Le problème n'est pas l'image, mais la représentation (Francis Bacon)

Publié le par Chaffards

 

Et si celui qui ne réagit plus aux images choquantes, au lieu d'être devenu insensible à la violence, avait accédé à la plus haute sagesse platonicienne : "Je sais qu'une image n'est qu'une image" ?

Le clivage "Réalité authentique / image" n'est peut-être pas le meilleur outil pour comprendre.

Supposons une image qui existerait "en soi". Une image qui aurait acquis le statut de chose, comme un tableau, un corps, ou la voûte étoilée.

Quand est-ce qu'une image ne parvient pas à exister par elle-même ? Lorsqu'elle est indissociable de quelque chose d'autre. Lorsqu'elle représente quelque chose d'autre. Elle est alors débordée par cette autre chose et par l'affirmation qu'elle porte sur elle : "le monde est ainsi", "les quartiers sont ainsi", "le bien est ainsi"... Ce discours est le propre de la représentation.

La représentation est toujours un mensonge. Représentation implique coulisse, exploitation des intermittents du spectacle et lutte à mort des danseuses étoiles.

Mais une image qui ne représenterait rien, une image qui produirait au lieu d'affirmer, une image qui "n'imite pas le visible mais rend visible" (Klee) ce qui ne l'était pas avant elle.

Nous obtenons un nouveau clivage : représentation et exécution.

Une représentation est un mot d'ordre que l'on reçoit "Voici la vérité sur", souvent accompagné de "et voilà ce qu'il faut en penser".

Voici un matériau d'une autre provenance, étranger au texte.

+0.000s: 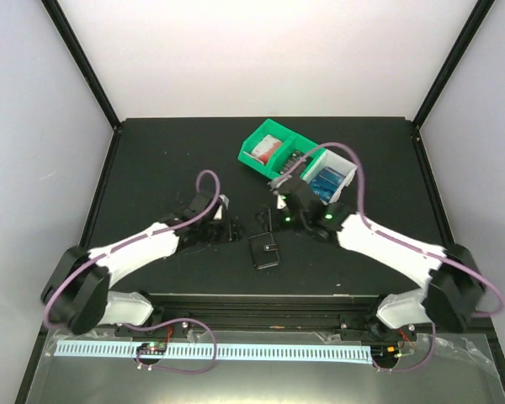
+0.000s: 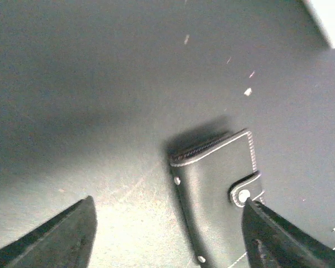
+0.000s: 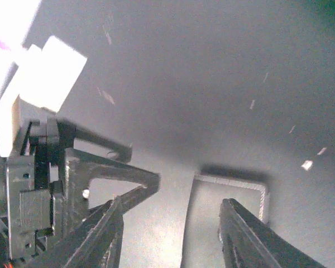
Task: Put the credit cards into the card holder
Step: Close the card holder at the center of the board, then reset both arms
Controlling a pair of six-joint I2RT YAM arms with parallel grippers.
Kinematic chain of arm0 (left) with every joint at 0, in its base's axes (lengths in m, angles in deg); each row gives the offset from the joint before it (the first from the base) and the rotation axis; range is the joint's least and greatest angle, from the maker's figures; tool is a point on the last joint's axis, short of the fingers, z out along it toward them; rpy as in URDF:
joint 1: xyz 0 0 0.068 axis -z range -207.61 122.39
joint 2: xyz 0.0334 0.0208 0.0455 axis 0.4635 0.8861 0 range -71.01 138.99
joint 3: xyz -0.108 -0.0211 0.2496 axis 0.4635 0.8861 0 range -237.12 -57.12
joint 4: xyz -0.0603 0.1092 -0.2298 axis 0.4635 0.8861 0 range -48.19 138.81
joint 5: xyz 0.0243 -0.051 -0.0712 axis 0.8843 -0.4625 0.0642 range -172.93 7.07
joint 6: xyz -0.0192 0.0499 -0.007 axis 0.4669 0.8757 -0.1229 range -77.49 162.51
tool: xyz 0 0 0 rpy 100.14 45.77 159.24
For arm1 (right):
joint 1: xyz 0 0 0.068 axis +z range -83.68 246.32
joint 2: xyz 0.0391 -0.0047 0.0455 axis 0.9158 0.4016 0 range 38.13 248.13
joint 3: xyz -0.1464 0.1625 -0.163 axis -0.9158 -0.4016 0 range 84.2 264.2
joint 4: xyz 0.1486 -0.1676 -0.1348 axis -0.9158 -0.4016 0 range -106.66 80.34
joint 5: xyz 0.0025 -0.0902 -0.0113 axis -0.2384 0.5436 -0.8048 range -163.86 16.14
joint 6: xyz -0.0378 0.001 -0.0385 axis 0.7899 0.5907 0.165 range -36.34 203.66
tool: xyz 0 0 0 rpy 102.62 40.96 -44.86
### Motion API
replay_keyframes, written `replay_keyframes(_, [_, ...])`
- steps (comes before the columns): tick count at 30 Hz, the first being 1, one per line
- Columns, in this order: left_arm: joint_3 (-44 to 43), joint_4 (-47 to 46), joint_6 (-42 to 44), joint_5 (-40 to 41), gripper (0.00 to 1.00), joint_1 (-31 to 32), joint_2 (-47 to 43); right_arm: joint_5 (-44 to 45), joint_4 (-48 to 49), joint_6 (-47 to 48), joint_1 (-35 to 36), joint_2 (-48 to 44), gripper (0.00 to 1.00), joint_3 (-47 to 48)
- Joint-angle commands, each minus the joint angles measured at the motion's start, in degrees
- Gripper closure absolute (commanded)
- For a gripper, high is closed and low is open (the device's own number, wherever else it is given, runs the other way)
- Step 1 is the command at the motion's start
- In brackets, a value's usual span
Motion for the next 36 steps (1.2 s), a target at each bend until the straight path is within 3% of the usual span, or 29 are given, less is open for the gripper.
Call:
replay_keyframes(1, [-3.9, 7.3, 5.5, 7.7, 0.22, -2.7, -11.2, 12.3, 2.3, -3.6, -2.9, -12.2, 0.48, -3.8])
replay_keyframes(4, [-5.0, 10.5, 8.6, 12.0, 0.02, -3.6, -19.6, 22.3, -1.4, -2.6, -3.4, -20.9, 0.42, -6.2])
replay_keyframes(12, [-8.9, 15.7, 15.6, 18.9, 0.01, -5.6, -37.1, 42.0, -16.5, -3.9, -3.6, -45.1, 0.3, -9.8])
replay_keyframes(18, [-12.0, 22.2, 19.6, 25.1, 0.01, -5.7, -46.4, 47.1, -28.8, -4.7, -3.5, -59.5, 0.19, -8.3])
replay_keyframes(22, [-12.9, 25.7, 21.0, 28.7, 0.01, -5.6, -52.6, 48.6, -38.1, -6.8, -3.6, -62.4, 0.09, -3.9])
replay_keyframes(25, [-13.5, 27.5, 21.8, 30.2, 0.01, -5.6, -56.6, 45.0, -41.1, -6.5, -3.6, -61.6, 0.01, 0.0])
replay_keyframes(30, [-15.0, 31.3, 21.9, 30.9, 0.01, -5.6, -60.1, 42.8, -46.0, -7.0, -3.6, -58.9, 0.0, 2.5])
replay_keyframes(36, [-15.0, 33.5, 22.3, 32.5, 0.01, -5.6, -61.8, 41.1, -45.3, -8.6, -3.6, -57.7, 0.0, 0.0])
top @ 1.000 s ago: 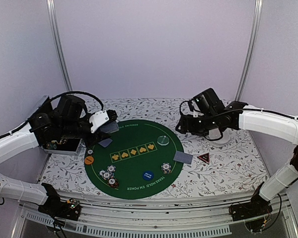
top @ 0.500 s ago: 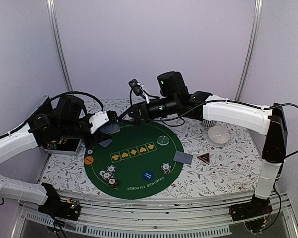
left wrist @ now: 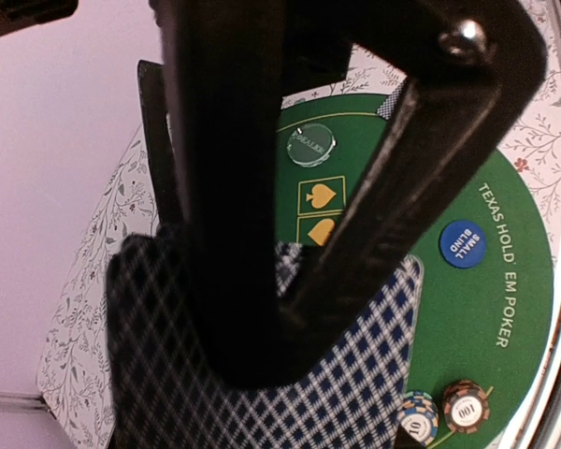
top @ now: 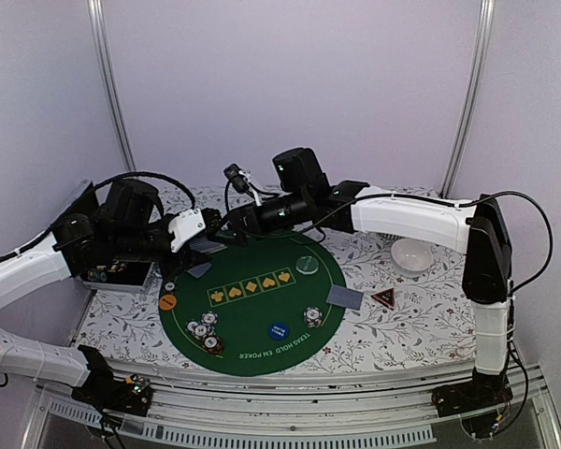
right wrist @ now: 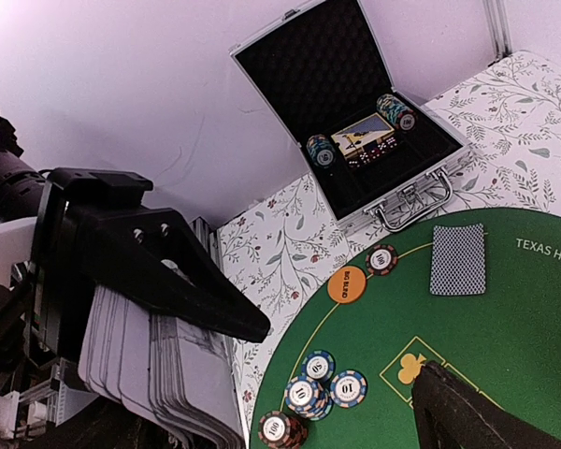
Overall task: Distribute texas hold em gaming equipment
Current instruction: Pick up the poker card from the face-down deck piles.
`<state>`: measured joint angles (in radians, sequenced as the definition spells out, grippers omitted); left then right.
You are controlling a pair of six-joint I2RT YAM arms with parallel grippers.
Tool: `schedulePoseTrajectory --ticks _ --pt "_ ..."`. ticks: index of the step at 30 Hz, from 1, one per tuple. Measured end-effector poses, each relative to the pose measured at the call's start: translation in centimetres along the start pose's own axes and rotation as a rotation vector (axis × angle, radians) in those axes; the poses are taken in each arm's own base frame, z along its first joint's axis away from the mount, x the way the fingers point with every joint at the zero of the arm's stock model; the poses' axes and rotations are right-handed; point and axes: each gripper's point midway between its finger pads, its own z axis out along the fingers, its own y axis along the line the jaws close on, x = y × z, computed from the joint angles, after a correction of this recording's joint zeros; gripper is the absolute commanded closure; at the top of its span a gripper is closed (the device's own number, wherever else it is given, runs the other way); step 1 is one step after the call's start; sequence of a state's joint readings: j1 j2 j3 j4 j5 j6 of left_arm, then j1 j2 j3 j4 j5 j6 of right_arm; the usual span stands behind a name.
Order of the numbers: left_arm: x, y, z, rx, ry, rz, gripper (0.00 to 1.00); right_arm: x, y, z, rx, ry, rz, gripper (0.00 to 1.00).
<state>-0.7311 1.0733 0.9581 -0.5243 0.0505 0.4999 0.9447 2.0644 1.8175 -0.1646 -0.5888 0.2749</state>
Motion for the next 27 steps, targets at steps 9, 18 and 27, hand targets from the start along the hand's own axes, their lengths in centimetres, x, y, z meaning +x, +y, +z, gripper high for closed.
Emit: schedulePoseTrajectory --ticks 9,18,27 --pt "0.4 0.0 0.0 -0.005 0.021 0.000 0.60 0.1 -0.8 0.2 0.061 0.001 -0.003 0.19" --pt "0.1 0.2 0.0 -0.014 0.009 0.001 0.60 -0.4 -0.6 -1.3 0.127 0.001 -0.033 0.25" --pt "0.2 0.4 0.0 -0.021 0.010 0.001 0.60 -0.3 -0.1 -1.5 0.111 0.014 -0.044 0.58"
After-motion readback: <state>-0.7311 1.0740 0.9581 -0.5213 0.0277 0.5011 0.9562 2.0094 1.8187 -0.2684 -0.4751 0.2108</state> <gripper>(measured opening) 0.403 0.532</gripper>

L'exécution est un lien, une étincelle entre nous et le monde. Quelque chose qui va permettre de faire redémarrer l'usine individu-monde, réalimenter les multiples canaux qui circulent entre les deux, d'entrainer, d'une manière toujours particulière, le regardeur dans la valse du monde.

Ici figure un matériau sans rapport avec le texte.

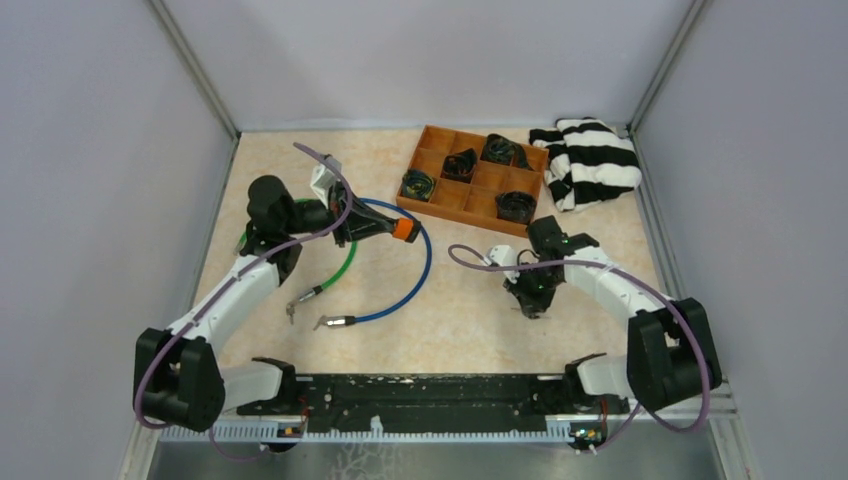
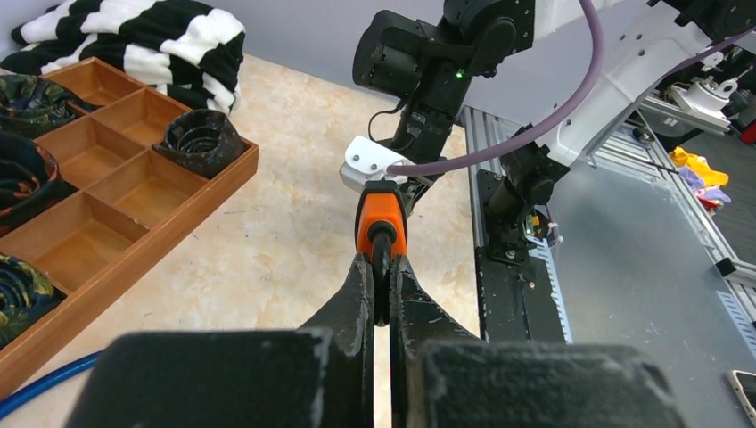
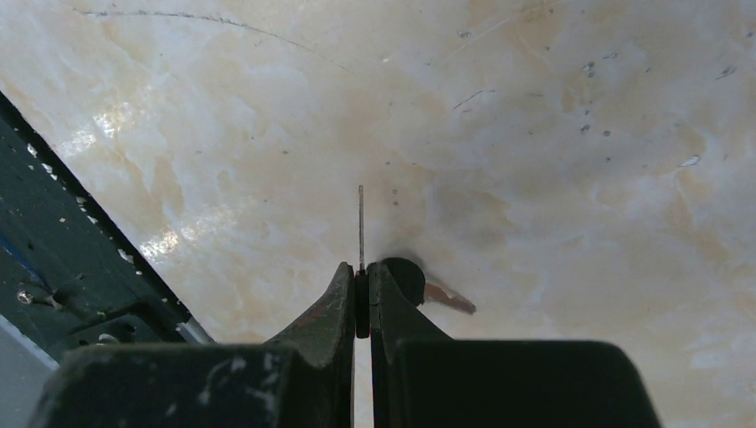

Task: Lock with the key
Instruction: Place the key at the center of the board, then place the lock at the center of the board.

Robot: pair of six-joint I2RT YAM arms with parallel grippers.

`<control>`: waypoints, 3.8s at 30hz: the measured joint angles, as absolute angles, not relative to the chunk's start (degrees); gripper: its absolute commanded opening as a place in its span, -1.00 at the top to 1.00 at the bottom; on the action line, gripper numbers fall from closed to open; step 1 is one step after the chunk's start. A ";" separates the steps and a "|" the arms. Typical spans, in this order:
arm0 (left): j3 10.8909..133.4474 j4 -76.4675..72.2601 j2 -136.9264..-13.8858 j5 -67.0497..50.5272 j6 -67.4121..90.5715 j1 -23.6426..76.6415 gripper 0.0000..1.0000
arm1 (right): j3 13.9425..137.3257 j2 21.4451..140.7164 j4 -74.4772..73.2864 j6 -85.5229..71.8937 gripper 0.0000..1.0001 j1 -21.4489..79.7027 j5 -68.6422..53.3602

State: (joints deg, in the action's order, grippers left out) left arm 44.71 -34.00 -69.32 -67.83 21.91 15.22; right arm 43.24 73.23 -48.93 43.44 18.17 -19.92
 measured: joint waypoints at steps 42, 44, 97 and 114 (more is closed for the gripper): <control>46.50 -24.77 -73.87 -71.24 13.21 18.92 1.00 | 74.08 83.53 -30.55 15.59 -0.53 34.15 -50.68; 46.50 -24.77 -74.13 -71.42 13.15 19.18 1.00 | 74.17 84.64 -29.85 15.11 -0.33 35.42 -50.74; 54.89 22.59 -68.29 -46.28 -27.57 19.51 -0.97 | 61.49 104.05 -55.24 42.17 0.59 -0.03 -35.94; 49.15 25.50 -74.19 -35.73 -31.57 25.19 -0.79 | 65.08 104.62 -59.20 42.00 -0.38 -1.43 -34.28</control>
State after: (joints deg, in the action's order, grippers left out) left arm 49.15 25.50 -74.19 -35.73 -31.57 25.19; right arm 65.08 104.62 -59.20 42.00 -1.43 -34.28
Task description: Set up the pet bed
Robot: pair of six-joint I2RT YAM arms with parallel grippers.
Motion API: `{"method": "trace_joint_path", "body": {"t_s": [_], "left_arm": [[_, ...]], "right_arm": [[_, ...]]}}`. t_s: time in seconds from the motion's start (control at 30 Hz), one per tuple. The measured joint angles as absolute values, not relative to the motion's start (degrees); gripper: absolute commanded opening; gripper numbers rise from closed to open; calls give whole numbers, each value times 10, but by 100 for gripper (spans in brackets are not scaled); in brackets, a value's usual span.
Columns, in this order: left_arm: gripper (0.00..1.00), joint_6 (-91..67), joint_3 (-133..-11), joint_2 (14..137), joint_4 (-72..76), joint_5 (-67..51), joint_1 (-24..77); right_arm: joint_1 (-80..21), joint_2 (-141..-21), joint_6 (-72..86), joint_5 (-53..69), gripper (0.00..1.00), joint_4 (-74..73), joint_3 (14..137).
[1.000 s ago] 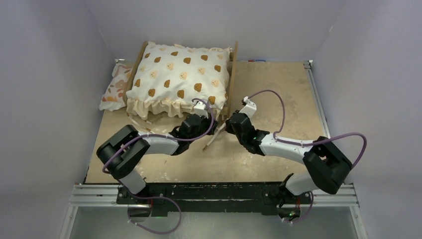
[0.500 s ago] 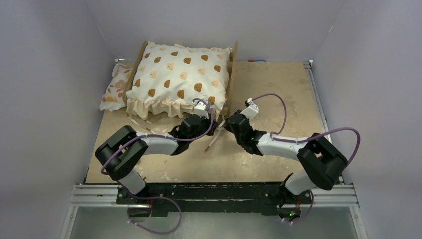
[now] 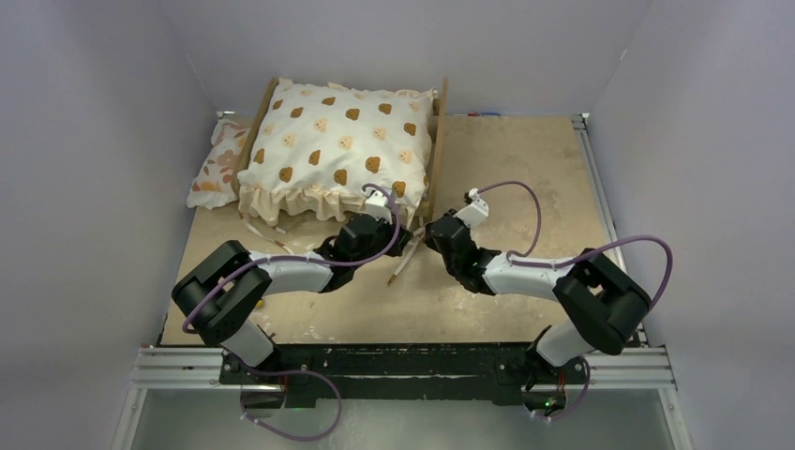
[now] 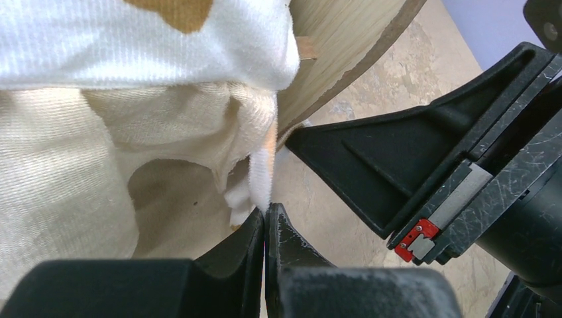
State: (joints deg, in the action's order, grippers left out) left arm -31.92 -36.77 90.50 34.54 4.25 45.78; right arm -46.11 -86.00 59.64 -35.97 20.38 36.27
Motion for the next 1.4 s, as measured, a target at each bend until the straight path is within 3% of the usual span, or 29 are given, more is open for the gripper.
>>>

Un tableau de Francis Bacon ne colle aucune image sur le monde. Il traite le spectateur comme agrégat de chair, de nerfs et, à ce titre, l'incorpore aux mécanismes de la réalités, de la douceur de la peau, de la violence musculaires, de la dureté des os, de la complexité des mouvements du corps, de la proximité de la chair humaine et de la chair animal.

Bacon rend visible et ne représente rien. Il ne rend pas visible dans le sens : donner une image de choses qui sont cachées à nos yeux. Mais en faisant ce qu'il fait, et de la manière qu'il le fait, il éveille chez le spectateur autre chose. Quelque chose d'invisible avant que le tableau n'existe : torsion des corps, matière de la chair, violence politique et physique, magie de la langue en même temps chair et totalement autre (L'âme de la langue). On ne pense pas qu'à de la viande en voyant la langue de quelqu'un. "Rendre visible" est à la frontière de "produire" et "montrer". Il rend visible le lien étroit entre violence, horreur et ce que subit un corps de toute façon, même dans son état normal. la chair traversées par les nerfs, pénétrée par le os, traversées par les pulsions, les sensations, les divers flux...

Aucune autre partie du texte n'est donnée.